── DATA PROVIDED

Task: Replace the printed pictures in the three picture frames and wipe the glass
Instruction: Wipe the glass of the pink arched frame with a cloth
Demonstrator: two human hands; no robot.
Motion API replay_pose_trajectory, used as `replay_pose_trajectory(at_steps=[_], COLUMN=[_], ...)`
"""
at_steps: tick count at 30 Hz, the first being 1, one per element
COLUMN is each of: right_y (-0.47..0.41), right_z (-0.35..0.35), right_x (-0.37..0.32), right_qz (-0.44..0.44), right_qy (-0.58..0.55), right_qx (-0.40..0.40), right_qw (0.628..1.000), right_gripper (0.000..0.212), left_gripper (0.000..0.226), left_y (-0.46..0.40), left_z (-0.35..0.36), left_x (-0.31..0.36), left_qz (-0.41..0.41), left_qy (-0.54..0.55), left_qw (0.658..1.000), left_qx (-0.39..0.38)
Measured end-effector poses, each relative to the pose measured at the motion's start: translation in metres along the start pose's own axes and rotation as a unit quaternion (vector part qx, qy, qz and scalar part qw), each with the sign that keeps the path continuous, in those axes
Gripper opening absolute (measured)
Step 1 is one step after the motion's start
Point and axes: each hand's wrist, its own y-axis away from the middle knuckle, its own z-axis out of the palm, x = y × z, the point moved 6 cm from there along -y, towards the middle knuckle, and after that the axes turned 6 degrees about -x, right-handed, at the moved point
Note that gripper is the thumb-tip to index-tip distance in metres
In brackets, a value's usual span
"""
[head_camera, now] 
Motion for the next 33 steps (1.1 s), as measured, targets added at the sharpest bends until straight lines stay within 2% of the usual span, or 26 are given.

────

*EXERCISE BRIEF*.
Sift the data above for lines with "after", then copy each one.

*FINISHED TASK*.
Step 1 is one step after the motion's start
Point and axes: each hand's wrist, its own y-axis away from the middle knuckle, its own z-axis out of the palm, x = y × z, the point moved 6 cm from there along -y, towards the middle knuckle, and after that the axes turned 6 degrees about -x, right-handed, at the moved point

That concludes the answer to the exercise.